For a moment, it looked like a public transport utopia in the making. But behind the polished bodywork, the engine of the corporation was sputtering. Red tape, financial indiscipline and mismanagement gradually brought the venture to its knees. By 1992, just six years after its launch, the Nyayo Bus dream was officially dead – wound up and quietly retired, a casualty of misgovernance.
It survives only in memory – and in scattered, rusting shells parked like relics of a state’s fleeting attempt to outpace a city’s relentless pulse.
While KBS was mandated to run peak and off-peak services, matatus cherry-picked the profitable rush hours. This undercut the bus companies’ ability to balance their books, as peak profits were meant to subsidise unprofitable, off-peak hours.
Meanwhile, KBS and other formal operators were shackled by the Transport Licensing Board (TLB), which controlled fare pricing. Matatus floated freely in a deregulated bubble, charging what they wished, going where they pleased and running with little regard for schedule or safety.
In this unlevel playing field, it was clear the roads belonged to matatus, and Kenya’s transport future would be driven from the margins.
Between 2003 and 2006, KBS – once the undisputed titan of Nairobi’s public transport – found itself struggling to stay afloat.
Mounting financial woes collided head-on with a wave of regulatory reforms. Among the most disruptive was a legal directive banning standing passengers in larger buses – an edict that struck at the core of KBS’s traditional operating model.
As operational costs soared and compliance demands tightened, the iconic company began to buckle under pressure. Something had to give.
By June 2006, a new chapter was written. KBS shed its old skin, re-emerging as Kenya Bus Services Management (KBSM) – a franchising and management entity created to steer the brand through stormy waters.

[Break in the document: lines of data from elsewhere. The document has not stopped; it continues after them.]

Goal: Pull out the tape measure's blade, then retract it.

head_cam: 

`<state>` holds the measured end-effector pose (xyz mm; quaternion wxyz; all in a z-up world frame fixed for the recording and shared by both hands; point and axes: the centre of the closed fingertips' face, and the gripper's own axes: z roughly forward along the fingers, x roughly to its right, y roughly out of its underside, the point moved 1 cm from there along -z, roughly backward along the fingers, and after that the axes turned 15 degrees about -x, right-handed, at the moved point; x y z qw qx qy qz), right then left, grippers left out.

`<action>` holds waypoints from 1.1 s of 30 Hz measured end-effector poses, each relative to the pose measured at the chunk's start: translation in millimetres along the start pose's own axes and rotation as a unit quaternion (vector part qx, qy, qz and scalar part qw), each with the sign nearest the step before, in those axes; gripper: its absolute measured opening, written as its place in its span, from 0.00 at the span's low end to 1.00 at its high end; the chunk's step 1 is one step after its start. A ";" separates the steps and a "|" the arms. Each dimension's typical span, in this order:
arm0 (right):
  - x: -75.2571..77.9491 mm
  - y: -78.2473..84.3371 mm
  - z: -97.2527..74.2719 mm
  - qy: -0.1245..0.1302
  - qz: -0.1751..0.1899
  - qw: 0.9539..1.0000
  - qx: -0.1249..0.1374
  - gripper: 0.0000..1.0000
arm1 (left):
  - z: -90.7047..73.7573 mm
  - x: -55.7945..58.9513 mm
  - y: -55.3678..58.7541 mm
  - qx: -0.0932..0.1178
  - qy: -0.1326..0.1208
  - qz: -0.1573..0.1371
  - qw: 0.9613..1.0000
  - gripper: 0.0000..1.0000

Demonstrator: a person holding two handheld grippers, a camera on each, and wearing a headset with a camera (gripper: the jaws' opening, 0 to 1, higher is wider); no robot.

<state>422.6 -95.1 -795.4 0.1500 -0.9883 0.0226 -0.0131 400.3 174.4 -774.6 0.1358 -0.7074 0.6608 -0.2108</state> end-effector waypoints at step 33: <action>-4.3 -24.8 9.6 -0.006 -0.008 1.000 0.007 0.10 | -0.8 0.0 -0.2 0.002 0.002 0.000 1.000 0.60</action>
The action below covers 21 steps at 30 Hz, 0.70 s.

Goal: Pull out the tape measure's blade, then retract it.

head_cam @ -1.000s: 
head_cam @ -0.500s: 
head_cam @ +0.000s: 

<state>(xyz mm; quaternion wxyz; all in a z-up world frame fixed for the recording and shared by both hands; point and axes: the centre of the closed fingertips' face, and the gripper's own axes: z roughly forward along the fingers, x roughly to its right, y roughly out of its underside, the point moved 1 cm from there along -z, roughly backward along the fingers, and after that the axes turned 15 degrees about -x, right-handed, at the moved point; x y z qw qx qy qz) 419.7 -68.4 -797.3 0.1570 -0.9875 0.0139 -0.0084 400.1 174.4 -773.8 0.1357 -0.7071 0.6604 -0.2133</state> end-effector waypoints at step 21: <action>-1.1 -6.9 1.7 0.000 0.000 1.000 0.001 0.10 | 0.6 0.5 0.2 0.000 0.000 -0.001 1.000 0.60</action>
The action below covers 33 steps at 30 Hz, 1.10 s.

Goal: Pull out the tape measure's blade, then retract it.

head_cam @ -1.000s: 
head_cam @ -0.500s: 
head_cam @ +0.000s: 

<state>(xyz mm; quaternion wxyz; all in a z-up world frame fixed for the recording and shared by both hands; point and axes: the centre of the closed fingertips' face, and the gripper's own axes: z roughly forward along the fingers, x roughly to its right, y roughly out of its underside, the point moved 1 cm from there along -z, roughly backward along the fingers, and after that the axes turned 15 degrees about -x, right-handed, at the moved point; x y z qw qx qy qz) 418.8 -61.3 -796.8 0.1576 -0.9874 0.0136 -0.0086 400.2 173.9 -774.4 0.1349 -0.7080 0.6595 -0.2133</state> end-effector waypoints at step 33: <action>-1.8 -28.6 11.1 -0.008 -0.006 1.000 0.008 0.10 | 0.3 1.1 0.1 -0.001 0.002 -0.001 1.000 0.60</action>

It was a franchise run by the politically-correct, led Kenya Power and Lighting Company Managing Director Samuel Gichuru. Just a month later, in July 2006, the streets of Nairobi welcomed the first wave of franchise-operated buses under this bold new arrangement.
It was a quiet but significant transformation: from state-era monopoly to agile, franchise-based survival – an evolution shaped not just by market forces, but the enduring need to keep Nairobi moving.
The withdrawal of KBS from Mombasa and Nairobi marked a turning point in urban transport, ushering in an era dominated by matatus.
Though nominally licensed by the TLB, these privately-owned vehicles soon descended into a state of unruliness and disorder. Efforts to streamline the sector – most notable by John Michuki through the imposition of Sacco structures and collective disciplinary measures – have yielded little more than cosmetic change.
Instead, the industry has grown increasingly politicised, transforming matatu operators into sovereigns of urban chaos. With their ascent, the once-regulated and orderly public transport system has vanished – swept away like chaff in the wind.